In questi casi è compito del giudice verificare se le pratiche terapeutiche poste in essere dallo psichiatra siano idonee a governare il rischio specifico di quel determinato paziente, sulla base delle raccomandazioni contenute nelle linee guida, che offrono indicazioni e spunti di riferimento sia per il paziente che per il giudice.
Le linee guida - alla stregua delle acquisizioni ad oggi consolidate - costituiscono sapere scientifico e tecnologico codificato, metabolizzato, reso disponibile in forma condensata, in modo che possa costituire un'utile guida per orientare agevolmente, in modo efficiente ed appropriato, le decisioni terapeutiche.
Le linee guida hanno un contenuto orientativo, esprimono raccomandazioni: esse non indicano una analitica e automatica successione di adempimenti, ma propongono solo direttive generali, istruzioni di massima, orientamenti.
Pertanto, vanno applicate senza automatismi, ma rapportandole alle peculiari specificità di ciascun caso clinico.

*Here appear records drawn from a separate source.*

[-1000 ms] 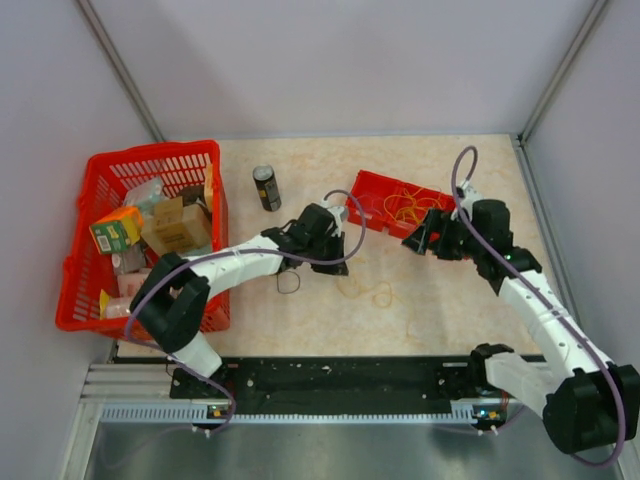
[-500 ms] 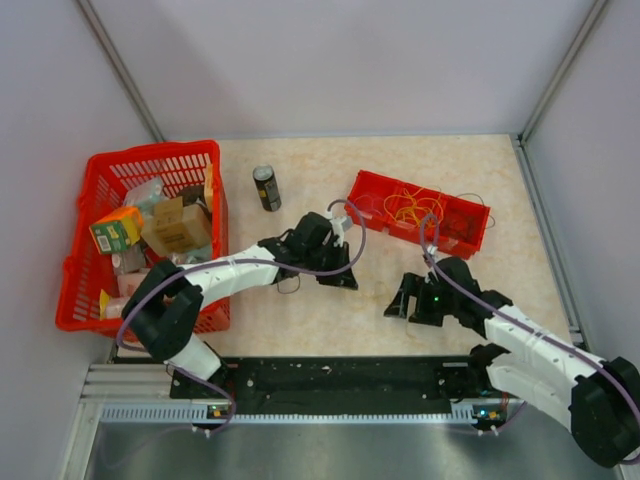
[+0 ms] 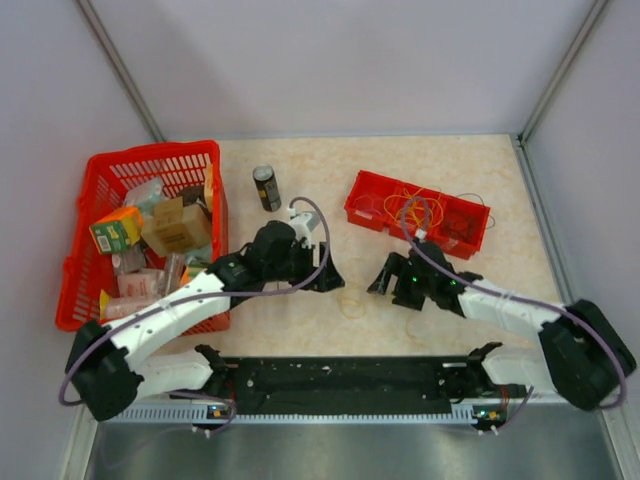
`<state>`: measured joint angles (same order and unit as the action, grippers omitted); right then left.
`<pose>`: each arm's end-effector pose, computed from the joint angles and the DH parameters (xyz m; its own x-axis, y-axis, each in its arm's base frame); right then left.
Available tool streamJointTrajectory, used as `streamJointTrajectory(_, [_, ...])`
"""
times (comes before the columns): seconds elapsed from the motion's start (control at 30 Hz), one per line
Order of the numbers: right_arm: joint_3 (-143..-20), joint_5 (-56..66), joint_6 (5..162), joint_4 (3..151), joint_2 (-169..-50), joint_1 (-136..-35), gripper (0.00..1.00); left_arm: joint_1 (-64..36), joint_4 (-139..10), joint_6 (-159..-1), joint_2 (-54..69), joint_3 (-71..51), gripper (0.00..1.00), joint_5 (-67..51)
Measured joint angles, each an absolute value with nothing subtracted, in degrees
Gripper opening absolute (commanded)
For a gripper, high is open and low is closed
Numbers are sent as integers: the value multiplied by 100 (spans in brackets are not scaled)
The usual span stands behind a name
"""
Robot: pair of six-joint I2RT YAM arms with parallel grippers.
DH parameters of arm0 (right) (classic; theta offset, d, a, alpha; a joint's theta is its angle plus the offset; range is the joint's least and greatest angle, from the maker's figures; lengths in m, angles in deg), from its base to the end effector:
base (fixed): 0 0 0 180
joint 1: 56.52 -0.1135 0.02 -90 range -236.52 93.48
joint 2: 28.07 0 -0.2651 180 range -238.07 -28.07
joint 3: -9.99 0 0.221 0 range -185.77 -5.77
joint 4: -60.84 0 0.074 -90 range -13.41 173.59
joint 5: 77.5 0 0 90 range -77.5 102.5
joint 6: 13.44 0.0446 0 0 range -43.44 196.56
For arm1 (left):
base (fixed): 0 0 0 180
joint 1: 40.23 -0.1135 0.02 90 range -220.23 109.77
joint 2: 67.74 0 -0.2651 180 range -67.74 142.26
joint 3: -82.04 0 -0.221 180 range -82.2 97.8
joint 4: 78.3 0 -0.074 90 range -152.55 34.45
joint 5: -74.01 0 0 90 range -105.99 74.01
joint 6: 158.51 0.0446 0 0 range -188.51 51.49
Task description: Untangle the cables
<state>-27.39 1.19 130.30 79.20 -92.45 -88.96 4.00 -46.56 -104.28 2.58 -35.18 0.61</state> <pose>0.1514 0.1066 0.1684 -0.8731 0.3820 -0.3031 0.1043 0.7535 0.6491 0.1632 -0.1767 0.2602 -0.8514 0.0471 -0.5223 0.4058 0.6901 -0.5992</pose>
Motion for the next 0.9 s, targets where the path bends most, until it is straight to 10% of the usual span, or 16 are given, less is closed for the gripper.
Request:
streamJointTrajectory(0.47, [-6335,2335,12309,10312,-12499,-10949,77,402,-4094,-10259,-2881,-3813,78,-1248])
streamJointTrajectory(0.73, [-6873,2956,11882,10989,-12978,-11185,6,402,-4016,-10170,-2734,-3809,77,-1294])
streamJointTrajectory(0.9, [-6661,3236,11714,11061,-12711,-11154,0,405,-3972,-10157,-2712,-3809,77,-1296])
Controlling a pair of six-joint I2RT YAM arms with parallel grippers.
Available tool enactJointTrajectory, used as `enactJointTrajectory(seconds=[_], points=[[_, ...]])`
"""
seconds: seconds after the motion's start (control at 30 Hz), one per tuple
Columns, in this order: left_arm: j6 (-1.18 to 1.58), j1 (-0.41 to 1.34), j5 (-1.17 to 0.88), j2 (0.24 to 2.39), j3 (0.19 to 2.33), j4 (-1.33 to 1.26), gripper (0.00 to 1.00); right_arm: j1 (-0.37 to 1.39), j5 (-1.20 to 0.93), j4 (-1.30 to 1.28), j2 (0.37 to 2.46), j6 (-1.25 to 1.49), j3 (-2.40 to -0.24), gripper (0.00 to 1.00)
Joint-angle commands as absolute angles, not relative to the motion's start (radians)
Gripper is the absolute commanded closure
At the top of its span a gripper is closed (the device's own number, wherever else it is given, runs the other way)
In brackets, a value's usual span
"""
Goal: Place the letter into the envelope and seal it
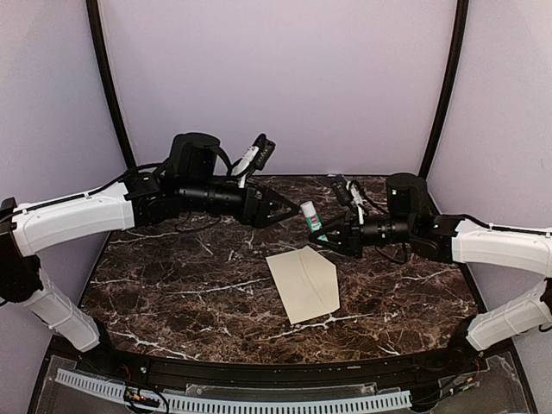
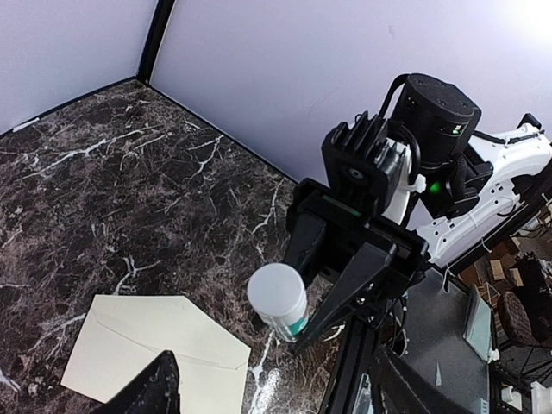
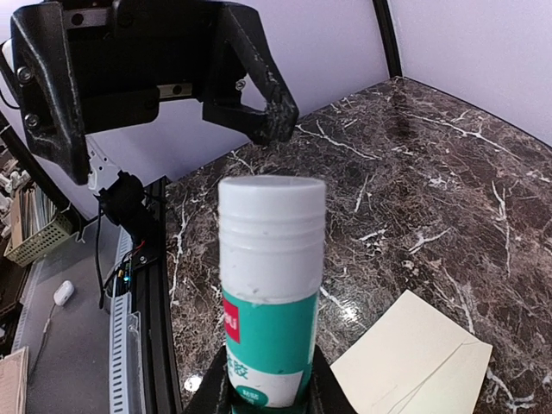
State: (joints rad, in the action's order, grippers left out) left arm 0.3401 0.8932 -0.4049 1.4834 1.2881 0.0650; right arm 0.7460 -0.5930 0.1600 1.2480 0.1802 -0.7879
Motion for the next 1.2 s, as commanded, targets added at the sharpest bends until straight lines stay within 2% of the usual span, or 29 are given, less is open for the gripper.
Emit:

Il caso che ha visto protagonisti il dottor A e il suo paziente si è verificato molto tempo prima dell'entrata in vigore del nuovo articolo 590 sexies del codice penale, che esclude la punibilità quando l'evento (lesione o morte) si è verificato a causa di imperizia ma sono state rispettate le raccomandazioni previste dalle linee guida o, in mancanza di queste, le buone pratiche clinico assistenziali, sempre che le raccomandazioni previste dalle citate linee guida risultino adeguate alla specificità del caso concreto.
La nuova norma, più favorevole per il reo, non trova applicazione in quegli ambiti che, per qualunque ragione, non siano governati da linee guida, né nelle situazioni concrete in cui le raccomandazioni debbano essere disattese per via della particolarità della condizione del paziente o per qualunque altra ragione che sia imposta da esigenze scientificamente motivate.
Leggi anche
L’evoluzione normativa e l’esito giudiziario
Il GIP aveva pronunciato, inizialmente, sentenza di non luogo a procedere nei confronti del dottor A perchè il fatto non sussiste.

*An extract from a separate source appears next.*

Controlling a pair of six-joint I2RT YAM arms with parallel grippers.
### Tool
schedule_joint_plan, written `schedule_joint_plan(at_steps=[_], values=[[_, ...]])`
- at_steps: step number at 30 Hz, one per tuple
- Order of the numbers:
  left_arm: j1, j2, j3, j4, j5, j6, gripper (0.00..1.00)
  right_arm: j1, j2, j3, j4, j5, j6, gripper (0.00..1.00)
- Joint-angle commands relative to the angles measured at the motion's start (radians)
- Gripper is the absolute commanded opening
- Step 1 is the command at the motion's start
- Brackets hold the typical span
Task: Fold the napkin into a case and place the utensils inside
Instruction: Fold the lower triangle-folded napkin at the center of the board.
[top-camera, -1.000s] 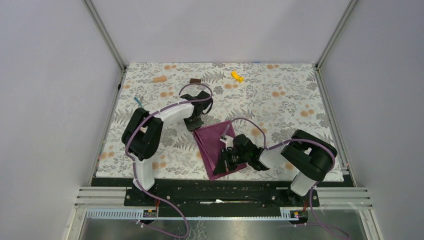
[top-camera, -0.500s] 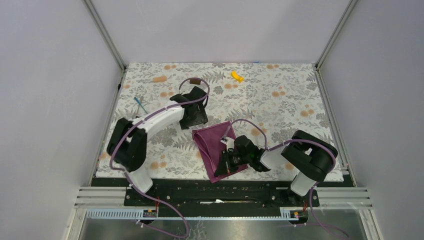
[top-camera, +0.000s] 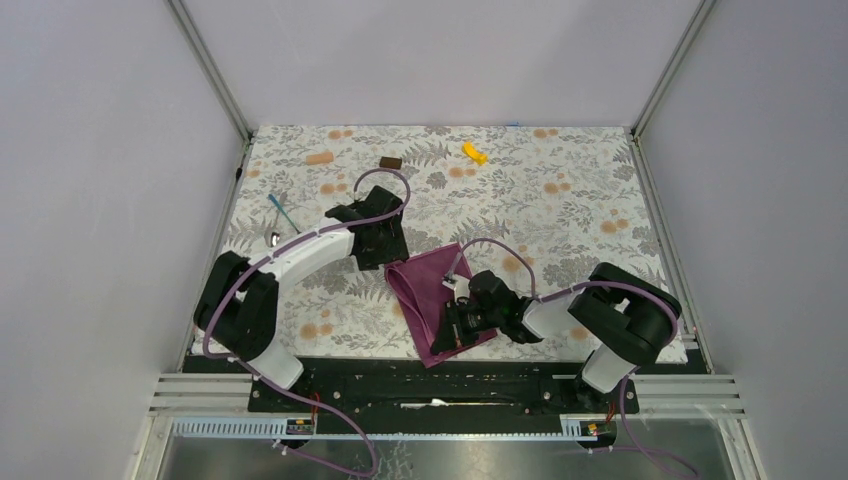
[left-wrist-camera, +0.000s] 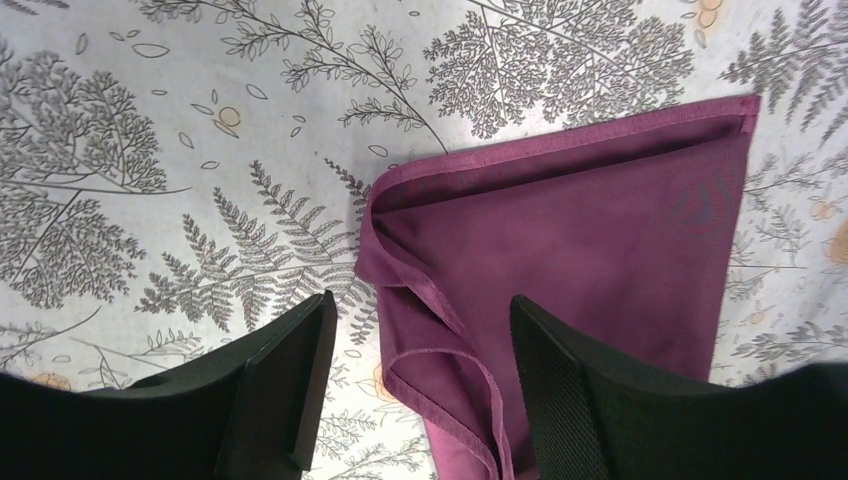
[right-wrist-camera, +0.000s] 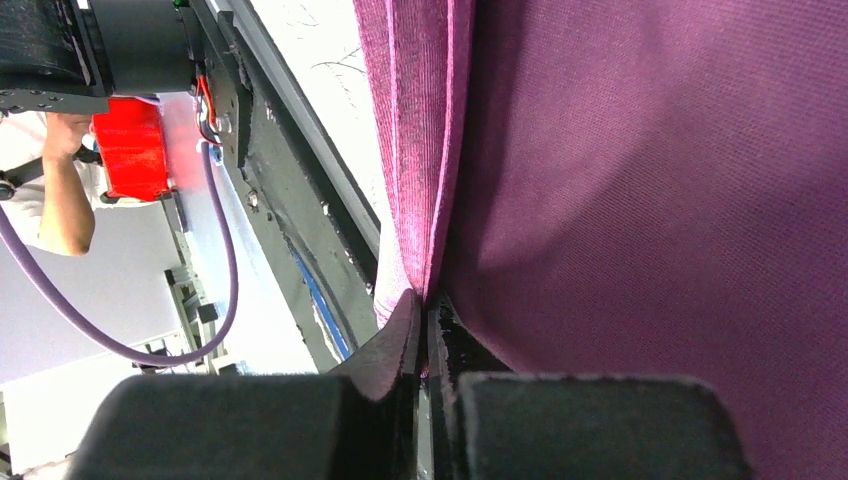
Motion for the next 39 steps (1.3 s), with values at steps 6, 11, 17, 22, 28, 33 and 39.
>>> schedule_joint_plan(at_steps=[6, 11, 17, 22, 28, 33, 39], values=[[0.009, 0.073, -0.009, 0.104, 0.063, 0.009, 0.62, -0.005, -0.031, 0.029, -0.02, 0.006, -0.031, 0.0], [0.008, 0.068, -0.012, 0.113, 0.074, -0.001, 0.43, -0.005, -0.029, 0.038, -0.033, 0.011, -0.036, 0.0], [0.008, 0.107, 0.02, 0.135, 0.118, -0.006, 0.18, -0.005, -0.038, 0.039, -0.056, 0.034, -0.047, 0.01], [0.008, 0.13, 0.056, 0.141, 0.118, -0.006, 0.05, -0.005, -0.074, 0.047, -0.117, 0.064, -0.075, 0.1], [0.007, 0.175, 0.077, 0.17, 0.174, -0.021, 0.0, -0.005, -0.115, 0.057, -0.186, 0.108, -0.087, 0.25], [0.006, 0.182, 0.082, 0.194, 0.174, -0.034, 0.0, -0.005, -0.147, 0.058, -0.244, 0.147, -0.096, 0.4], [0.007, 0.181, 0.083, 0.214, 0.172, -0.051, 0.0, -0.005, -0.218, 0.088, -0.352, 0.261, -0.123, 0.57]])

Tuttavia la Corte di Cassazione, facendo applicazione dei principi esposti finora, ha stabilito che il Tribunale di primo grado, in nuova composizione, rivaluti la posizione penale del dottor A, rifacendosi alla normativa vigente nel 2012 (epoca dei fatti), che appare più favorevole al reo in quanto limita la responsabilità ai soli casi di colpa grave.
Il nostro ordinamento giuridico, infatti, stabilisce che quando si susseguono varie leggi nel tempo, al reo deve essere applicata sempre quella più favorevole (il cosiddetto principio del favor rei).
La Cassazione, inoltre, chiede al Tribunale di pronunciarsi nuovamente in merito alla posizione del dottor A e al suo concorso colposo nel reato di omicidio commesso dal paziente prendendo in considerazione le problematiche afferenti le linee guida e la professione di psichiatra, per come descritte nel paragrafo precedente.